● Given information:
/---

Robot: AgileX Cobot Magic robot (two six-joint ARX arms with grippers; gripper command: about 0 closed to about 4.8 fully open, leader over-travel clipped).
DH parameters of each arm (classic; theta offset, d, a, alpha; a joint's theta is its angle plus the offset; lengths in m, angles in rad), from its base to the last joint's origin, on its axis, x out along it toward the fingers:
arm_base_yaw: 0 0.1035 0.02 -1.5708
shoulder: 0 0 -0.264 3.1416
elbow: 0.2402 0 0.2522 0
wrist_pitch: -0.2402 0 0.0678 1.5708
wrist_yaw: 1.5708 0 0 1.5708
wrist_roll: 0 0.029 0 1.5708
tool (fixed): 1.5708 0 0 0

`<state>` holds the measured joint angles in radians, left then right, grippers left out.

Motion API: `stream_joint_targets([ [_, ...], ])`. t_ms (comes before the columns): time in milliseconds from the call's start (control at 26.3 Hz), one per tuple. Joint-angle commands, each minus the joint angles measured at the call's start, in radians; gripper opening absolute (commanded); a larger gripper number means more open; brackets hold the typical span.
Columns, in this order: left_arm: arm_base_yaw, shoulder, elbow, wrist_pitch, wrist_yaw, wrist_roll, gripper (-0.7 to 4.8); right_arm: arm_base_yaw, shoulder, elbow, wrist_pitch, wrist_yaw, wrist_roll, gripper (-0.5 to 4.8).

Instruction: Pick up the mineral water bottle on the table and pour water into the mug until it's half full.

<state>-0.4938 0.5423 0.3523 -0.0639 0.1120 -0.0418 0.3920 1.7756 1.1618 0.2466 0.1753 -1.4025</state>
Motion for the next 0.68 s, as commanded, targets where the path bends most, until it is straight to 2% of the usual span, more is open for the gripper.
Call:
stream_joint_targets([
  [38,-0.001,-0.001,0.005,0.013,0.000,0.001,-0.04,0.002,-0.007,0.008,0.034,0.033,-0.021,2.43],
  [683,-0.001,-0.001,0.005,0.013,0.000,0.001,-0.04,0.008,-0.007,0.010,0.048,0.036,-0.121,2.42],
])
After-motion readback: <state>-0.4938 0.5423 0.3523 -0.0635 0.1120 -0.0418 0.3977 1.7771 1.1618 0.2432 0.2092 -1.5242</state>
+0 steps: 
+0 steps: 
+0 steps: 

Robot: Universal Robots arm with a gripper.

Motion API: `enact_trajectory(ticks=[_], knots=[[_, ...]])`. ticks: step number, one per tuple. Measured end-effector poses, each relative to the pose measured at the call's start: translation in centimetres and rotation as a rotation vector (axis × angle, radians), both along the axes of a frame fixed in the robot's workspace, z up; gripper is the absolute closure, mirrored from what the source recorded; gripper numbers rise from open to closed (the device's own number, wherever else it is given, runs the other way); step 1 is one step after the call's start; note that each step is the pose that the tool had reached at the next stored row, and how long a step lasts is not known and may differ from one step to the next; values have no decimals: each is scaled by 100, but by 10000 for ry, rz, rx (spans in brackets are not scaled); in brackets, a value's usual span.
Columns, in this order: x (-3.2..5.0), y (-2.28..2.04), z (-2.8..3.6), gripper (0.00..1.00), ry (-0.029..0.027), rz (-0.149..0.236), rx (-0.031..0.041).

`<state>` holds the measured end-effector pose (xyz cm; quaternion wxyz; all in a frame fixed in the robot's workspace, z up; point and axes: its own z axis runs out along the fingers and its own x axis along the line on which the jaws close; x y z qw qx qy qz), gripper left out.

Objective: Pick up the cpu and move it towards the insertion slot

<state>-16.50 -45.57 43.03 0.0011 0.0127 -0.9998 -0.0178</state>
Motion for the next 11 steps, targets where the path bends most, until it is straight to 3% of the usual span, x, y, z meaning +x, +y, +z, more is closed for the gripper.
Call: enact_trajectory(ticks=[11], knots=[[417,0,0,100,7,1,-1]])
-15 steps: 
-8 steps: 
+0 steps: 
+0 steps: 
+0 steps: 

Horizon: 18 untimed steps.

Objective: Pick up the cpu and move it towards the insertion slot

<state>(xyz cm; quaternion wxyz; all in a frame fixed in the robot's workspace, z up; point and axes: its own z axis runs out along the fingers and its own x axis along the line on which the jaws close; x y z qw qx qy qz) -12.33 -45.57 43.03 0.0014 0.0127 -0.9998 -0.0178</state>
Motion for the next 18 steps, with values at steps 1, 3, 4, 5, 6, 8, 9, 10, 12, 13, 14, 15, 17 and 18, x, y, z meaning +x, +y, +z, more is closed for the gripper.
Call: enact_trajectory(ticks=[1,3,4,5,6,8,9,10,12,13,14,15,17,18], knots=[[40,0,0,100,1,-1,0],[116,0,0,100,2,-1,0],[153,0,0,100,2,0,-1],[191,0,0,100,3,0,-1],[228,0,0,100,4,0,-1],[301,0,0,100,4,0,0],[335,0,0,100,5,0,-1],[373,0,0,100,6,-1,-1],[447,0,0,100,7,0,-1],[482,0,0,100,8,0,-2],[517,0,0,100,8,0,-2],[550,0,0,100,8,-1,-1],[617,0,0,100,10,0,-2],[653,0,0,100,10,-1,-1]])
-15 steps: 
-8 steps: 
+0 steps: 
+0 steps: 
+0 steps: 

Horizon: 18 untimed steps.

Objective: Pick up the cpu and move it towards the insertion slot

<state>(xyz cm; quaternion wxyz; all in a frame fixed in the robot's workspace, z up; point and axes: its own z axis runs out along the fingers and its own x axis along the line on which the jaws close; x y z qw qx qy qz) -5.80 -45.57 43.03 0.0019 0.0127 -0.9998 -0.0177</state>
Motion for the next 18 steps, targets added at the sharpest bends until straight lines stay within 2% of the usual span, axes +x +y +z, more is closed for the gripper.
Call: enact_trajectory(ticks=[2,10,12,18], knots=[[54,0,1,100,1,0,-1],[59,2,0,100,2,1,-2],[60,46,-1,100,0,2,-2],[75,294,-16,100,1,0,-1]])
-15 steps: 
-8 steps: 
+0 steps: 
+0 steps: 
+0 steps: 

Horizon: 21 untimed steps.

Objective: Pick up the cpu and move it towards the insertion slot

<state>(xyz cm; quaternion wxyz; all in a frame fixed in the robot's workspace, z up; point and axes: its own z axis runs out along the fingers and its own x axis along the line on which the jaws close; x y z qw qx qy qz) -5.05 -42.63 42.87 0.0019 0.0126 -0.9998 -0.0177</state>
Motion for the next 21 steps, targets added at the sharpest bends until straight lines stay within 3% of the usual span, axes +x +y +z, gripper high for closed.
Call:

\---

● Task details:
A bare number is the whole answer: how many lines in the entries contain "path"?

● Exercise solution:
2